Please set down each line of the material exactly.
─── Dataset content ───
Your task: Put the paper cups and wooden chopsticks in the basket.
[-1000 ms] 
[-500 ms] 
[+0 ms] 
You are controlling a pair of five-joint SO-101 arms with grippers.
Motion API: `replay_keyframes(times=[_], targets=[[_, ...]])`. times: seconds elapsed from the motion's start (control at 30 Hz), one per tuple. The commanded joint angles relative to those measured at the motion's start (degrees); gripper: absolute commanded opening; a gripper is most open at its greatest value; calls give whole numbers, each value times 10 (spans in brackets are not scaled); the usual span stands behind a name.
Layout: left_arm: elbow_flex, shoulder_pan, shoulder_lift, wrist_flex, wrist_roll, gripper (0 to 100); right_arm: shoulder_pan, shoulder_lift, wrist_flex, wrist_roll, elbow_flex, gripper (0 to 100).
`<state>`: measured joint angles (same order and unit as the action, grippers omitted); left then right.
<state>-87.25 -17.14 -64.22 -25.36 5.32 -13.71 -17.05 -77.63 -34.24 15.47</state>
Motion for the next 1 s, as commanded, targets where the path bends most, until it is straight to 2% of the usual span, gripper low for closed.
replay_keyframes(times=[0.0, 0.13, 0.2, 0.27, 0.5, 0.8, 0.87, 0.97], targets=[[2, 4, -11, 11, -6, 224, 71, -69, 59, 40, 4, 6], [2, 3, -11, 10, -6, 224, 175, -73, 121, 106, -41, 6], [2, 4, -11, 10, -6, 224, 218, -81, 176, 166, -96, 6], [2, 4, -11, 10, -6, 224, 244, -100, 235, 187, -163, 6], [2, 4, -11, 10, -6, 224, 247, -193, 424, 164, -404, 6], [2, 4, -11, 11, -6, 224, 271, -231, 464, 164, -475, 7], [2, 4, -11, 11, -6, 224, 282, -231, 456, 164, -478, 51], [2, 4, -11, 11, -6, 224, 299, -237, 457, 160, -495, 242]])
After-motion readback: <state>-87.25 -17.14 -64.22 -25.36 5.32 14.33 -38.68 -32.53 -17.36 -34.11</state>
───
Result for this task:
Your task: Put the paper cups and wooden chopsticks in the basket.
[-1000 ms] 
[-500 ms] 
[+0 ms] 
You are controlling a pair of five-joint SO-101 arms with grippers.
Motion API: `replay_keyframes(times=[_], targets=[[_, ...]])`. times: seconds elapsed from the motion's start (control at 30 Hz), one per tuple. The commanded joint angles relative to those measured at the motion's start (degrees); gripper: absolute commanded opening; a gripper is most open at its greatest value; calls give whole numbers, each value times 10 (spans in brackets are not scaled); the usual span stands behind a name.
Layout: left_arm: elbow_flex, shoulder_pan, shoulder_lift, wrist_flex, wrist_roll, gripper (0 to 100); right_arm: shoulder_pan, shoulder_lift, wrist_flex, wrist_roll, elbow_flex, gripper (0 to 100).
`<state>`: measured joint angles (same order and unit as the action, grippers omitted); left then right.
<state>-87.25 -17.14 -64.22 -25.36 5.32 -13.71 -17.05 -77.63 -34.24 15.47</state>
Motion for the next 1 s, as commanded, targets where the path bends most, until it is straight to 2% of the usual span, gripper low for closed.
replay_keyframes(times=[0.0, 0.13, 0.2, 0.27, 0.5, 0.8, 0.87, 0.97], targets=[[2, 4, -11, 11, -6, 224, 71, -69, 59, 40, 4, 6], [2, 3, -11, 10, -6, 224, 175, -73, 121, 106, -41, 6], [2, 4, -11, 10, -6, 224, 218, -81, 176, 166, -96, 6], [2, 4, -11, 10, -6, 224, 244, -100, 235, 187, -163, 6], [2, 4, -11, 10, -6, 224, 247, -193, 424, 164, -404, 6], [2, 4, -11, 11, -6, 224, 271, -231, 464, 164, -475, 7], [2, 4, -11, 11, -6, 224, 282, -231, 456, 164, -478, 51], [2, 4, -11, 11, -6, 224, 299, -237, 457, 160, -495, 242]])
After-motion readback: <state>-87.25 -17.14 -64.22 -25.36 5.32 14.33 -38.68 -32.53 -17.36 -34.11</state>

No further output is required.